─── Records for the exercise ───

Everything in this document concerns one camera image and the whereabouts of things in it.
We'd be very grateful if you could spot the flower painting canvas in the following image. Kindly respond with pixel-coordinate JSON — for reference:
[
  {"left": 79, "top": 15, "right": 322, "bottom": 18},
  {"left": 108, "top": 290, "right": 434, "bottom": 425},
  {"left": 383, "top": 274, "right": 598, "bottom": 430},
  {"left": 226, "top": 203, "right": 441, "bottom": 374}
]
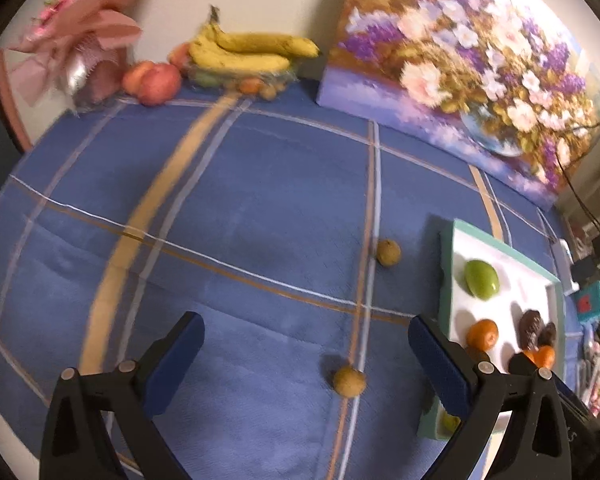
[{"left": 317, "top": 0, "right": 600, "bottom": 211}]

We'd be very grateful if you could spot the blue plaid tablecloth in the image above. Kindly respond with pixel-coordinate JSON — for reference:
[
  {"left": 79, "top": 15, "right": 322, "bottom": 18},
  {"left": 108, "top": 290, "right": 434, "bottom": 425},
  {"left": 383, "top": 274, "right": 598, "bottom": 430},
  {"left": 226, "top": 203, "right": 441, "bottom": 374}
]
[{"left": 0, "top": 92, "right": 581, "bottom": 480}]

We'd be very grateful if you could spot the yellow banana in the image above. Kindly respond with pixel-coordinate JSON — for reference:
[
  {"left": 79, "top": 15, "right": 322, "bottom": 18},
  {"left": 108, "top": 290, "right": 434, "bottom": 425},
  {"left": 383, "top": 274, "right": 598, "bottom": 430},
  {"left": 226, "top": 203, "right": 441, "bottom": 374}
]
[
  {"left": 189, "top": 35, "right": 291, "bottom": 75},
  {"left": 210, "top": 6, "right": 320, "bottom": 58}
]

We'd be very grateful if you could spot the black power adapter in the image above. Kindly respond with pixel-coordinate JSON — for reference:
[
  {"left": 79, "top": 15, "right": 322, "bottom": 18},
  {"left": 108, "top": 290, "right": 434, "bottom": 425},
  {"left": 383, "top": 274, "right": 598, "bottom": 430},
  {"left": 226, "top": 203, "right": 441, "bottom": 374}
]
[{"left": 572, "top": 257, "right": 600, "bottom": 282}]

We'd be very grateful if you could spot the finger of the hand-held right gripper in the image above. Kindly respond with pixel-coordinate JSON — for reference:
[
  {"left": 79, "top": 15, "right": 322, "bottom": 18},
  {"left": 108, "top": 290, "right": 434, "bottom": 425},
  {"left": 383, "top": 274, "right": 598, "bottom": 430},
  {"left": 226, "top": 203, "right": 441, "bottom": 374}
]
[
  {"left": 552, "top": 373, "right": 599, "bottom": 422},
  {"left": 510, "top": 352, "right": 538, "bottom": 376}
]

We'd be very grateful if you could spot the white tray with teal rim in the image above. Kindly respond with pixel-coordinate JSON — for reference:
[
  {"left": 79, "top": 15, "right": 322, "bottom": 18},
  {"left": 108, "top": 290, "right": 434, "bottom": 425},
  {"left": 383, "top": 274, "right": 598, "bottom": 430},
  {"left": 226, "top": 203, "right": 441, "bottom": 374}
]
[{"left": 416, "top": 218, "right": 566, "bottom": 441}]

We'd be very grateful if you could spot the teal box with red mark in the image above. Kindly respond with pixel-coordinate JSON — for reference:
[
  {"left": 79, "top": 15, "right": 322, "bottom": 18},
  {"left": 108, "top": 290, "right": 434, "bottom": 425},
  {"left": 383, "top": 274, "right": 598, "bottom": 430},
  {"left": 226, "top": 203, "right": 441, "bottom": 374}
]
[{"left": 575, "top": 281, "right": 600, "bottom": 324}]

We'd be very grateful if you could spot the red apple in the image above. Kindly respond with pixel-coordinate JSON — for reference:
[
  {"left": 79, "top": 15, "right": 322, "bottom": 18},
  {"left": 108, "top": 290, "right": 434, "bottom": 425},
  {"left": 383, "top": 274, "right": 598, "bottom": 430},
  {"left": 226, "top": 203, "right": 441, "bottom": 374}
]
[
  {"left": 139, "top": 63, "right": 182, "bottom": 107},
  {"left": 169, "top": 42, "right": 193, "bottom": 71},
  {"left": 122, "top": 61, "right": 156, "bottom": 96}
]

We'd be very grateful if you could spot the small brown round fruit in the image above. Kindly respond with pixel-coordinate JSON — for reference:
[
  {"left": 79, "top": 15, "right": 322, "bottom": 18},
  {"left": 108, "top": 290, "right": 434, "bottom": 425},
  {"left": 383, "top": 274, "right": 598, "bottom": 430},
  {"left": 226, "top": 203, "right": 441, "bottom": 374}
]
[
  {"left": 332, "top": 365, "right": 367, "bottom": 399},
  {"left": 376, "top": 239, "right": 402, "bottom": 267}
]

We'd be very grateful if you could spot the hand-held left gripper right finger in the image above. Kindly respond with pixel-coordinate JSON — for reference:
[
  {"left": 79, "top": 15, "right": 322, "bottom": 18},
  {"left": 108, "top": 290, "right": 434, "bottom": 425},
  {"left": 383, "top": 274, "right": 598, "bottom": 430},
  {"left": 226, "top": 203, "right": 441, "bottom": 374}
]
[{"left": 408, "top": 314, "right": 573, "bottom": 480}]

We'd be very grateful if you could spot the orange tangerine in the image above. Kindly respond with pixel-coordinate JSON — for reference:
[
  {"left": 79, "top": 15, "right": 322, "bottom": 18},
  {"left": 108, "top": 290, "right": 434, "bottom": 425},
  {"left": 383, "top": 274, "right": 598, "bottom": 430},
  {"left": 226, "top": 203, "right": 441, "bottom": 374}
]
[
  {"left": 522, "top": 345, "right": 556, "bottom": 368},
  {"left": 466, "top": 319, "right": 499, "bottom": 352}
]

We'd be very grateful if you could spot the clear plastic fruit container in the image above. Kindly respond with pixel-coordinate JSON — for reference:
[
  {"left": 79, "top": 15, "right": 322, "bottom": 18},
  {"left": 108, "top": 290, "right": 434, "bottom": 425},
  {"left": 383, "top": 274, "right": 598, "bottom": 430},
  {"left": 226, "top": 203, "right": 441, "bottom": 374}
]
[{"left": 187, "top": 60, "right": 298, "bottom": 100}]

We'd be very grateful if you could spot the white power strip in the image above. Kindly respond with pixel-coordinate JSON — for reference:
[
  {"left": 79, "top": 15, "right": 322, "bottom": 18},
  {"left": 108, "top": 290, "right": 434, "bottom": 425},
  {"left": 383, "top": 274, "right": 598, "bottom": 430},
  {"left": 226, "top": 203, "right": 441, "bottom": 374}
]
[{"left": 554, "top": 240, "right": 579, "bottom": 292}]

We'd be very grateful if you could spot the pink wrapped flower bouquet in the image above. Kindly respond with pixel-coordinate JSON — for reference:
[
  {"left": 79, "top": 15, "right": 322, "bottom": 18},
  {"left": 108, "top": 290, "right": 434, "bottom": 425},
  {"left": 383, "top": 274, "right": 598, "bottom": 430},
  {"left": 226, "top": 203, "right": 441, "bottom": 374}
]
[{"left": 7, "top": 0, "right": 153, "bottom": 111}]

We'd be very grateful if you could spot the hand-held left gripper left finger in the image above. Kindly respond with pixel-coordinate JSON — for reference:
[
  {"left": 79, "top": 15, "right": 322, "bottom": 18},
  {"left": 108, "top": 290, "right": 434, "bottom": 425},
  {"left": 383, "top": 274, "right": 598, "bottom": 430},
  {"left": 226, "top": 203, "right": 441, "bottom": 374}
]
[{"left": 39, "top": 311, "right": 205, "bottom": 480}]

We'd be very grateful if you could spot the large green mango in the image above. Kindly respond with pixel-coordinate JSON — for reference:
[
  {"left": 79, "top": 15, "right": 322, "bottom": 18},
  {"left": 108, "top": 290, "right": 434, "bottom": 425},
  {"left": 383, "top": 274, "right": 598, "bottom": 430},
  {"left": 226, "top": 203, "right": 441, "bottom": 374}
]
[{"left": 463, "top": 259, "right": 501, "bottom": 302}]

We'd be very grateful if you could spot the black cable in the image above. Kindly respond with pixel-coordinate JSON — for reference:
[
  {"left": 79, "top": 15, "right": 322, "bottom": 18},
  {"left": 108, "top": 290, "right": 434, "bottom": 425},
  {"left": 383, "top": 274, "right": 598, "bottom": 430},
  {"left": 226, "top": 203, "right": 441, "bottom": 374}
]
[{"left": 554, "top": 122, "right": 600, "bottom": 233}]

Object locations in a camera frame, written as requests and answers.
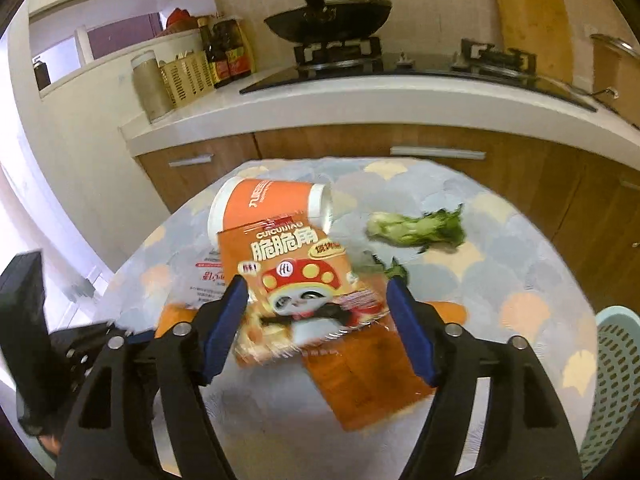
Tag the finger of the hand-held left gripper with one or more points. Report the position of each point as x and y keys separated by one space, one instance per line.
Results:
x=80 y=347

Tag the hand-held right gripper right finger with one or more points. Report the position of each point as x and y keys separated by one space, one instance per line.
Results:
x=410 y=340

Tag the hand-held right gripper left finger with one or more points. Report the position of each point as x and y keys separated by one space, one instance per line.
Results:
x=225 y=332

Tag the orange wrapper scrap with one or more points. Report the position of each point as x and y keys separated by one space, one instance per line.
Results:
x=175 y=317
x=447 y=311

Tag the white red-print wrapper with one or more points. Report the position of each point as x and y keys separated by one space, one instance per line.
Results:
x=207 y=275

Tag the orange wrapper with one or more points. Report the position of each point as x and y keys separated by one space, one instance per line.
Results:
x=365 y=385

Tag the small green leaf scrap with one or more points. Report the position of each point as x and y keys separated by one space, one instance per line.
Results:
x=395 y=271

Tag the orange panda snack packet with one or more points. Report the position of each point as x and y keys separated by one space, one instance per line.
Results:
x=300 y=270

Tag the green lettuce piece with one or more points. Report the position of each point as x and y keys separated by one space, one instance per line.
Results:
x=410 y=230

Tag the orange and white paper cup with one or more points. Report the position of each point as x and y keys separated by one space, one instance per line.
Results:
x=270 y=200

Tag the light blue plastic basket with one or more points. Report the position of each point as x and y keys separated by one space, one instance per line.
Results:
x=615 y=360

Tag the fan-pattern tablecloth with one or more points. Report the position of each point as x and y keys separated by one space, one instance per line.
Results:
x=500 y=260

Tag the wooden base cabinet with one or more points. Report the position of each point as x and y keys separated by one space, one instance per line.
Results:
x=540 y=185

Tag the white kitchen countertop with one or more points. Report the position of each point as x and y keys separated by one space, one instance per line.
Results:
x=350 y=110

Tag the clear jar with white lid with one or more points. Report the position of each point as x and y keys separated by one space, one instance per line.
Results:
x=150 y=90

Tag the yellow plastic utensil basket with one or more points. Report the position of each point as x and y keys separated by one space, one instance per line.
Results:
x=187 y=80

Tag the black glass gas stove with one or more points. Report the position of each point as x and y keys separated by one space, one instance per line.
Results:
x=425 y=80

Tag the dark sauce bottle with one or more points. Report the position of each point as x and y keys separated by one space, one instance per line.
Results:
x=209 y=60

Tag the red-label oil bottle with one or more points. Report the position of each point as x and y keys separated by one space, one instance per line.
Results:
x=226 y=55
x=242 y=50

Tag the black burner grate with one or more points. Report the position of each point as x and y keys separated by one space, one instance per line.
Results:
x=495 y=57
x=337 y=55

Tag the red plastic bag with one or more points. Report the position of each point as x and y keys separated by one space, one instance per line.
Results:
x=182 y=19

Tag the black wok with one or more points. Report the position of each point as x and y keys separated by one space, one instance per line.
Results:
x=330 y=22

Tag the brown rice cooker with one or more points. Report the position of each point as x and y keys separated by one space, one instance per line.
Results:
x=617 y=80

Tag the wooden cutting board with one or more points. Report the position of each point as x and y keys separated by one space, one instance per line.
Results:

───

Of the entries above, how many lines hold the word "yellow"? Give back only that number.

*Exercise response:* 2